Another exciting title in the Sanders of the River adventure series, featuring Commissioner Sanders. Bosambo is a crook, and a conman. But he is a clever one. He frequently outwits Sanders and his crew. At the same time he is fiercely loyal to Sanders and often comes to his rescue. (Goodreads)
THE TAX RESISTERS
Sanders took nothing for granted when he accounted for native peoples. These tribes of his possessed an infinite capacity for unexpectedness-therein lay at once their danger and their charm. For one could neither despair at their sin nor grow too confidently elated at their virtue, knowing that the sun which went down on the naughtiness of the one and the dovelike placidity of the other, might rise on the smouldering sacrificial fires in the streets of the blessed village, and reveal the folk of the incorrigible sitting at the doors of their huts, dust on head, hands outspread in an agony of penitence.
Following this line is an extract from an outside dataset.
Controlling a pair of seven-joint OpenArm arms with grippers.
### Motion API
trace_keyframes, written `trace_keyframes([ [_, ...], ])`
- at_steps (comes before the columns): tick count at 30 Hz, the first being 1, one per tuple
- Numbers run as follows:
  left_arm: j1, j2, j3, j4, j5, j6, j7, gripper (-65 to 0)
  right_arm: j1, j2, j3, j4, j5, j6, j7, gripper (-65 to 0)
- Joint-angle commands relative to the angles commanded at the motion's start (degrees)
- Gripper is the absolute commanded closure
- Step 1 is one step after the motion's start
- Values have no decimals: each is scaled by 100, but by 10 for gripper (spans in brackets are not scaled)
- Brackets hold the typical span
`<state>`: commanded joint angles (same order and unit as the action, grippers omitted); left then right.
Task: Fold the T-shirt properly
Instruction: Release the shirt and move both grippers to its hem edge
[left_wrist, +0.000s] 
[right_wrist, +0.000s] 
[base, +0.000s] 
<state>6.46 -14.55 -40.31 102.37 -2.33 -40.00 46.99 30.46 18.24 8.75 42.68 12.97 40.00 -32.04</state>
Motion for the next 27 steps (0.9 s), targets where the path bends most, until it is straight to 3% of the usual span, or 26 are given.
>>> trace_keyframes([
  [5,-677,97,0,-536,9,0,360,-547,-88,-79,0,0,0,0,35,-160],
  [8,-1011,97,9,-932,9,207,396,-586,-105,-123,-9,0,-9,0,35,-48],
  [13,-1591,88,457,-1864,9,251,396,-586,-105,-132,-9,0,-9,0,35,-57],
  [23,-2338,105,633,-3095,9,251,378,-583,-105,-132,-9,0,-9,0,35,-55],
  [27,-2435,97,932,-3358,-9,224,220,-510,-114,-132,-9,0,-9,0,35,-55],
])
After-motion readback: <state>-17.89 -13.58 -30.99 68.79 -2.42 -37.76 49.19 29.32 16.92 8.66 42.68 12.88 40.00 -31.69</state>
Yet it seemed that the people of Kiko were models of deportment, thrift, and intelligence, and that the gods had given them beautiful natures. Kiko, a district of the Lower Isisi, is separated from all other tribes and people by the Kiko on the one side, the Isisi River on the other, and on the third by clumps of forest land set at irregular intervals in the Great Marsh.
Kiko proper stretches from the marsh to the tongue of land at the confluence of the Kiko and Isisi, in the shape of an irregular triangle.
To the eastward, across the Kiko River, are the unruly N'gombi tribes; to the westward, on the farther bank of the big river, are the Akasava; and the Kiko people enjoy an immunity from sudden attack, which is due in part to its geographical position, and in part to the remorseless activities of Mr. Commissioner Sanders.
Once upon a time a king of the N'gombi called his headmen and chiefs together to a great palaver.
"It seems to me," he said, "that we are children. For our crops have failed because of the floods, and the thieving Ochori have driven the game into their own country. Now, across the river are the Kiko people, and they have reaped an oat harvest; also, there is game in plenty. Must we sit and starve whilst the Kiko swell with food?"
A fair question, though the facts were not exactly stated, for the N'gombi were lazy, and had sown late; also the game was in their forest for the searching, but, as the saying is, "The N'gombi hunts from his bed and seeks only cooked meats."
One night the N'gombi stole across the river and fell upon Kiko city, establishing themselves masters of the country.
There was a great palaver, which was attended by the chief and headman of the Kiko.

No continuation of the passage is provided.